Task details ▸
Which of the lines below contain the string "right"? Copy each one.

Dataset excerpt ▸
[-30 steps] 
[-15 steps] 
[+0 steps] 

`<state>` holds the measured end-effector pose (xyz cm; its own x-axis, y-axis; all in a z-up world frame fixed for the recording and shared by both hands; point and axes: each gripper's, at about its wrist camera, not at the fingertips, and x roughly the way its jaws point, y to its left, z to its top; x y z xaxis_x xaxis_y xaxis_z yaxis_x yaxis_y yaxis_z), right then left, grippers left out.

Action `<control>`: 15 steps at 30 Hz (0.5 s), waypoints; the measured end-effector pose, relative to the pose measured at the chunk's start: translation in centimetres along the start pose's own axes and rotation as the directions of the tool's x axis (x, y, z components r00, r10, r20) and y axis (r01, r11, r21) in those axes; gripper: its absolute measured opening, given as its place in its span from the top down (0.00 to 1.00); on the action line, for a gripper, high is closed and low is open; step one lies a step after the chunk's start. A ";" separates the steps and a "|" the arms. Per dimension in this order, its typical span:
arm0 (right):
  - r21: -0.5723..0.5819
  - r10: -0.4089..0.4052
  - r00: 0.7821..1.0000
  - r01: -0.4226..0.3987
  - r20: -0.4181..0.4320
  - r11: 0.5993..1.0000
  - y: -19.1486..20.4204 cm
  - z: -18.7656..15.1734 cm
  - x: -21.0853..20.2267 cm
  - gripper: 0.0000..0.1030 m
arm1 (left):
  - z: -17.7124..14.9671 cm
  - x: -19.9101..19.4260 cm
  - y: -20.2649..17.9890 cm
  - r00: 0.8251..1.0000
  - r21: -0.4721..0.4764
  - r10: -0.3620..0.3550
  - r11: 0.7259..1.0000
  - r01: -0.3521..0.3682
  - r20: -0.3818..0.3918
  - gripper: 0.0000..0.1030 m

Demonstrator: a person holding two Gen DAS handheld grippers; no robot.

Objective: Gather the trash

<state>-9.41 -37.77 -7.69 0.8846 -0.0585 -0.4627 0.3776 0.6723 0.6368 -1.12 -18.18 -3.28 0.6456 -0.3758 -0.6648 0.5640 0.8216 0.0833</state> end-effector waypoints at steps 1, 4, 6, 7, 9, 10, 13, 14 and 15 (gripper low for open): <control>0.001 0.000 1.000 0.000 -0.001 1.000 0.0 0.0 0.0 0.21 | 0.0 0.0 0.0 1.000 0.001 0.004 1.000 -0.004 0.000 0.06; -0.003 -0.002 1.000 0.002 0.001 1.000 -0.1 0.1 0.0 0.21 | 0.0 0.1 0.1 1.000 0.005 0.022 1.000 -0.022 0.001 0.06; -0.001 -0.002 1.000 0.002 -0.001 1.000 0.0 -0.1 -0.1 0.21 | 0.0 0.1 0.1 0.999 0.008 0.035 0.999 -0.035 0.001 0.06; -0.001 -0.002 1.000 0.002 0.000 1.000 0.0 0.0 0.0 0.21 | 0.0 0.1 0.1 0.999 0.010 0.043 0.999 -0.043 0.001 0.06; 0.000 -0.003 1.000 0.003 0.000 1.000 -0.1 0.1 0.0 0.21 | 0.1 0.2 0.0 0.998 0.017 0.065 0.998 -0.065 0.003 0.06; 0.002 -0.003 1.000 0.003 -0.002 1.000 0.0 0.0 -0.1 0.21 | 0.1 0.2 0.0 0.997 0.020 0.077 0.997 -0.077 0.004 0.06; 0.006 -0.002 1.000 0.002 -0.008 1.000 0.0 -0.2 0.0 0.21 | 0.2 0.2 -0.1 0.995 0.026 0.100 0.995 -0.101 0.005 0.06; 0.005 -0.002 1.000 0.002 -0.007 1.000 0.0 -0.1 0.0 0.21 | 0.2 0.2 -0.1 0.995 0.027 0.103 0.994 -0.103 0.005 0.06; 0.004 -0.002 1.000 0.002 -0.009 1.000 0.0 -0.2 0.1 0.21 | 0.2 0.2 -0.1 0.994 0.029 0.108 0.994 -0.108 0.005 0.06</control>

Answer for this exercise ▸
`<state>` holds the measured end-effector pose (xyz cm; its own x-axis, y-axis; all in a z-up world frame fixed for the recording and shared by both hands; point and axes: each gripper's, at about its wrist camera, not at the fingertips, and x roughly the way its jaws point, y to its left, z to its top; x y z xaxis_x xaxis_y xaxis_z yaxis_x yaxis_y yaxis_z), right then left, grippers left out.
arm0 (right):

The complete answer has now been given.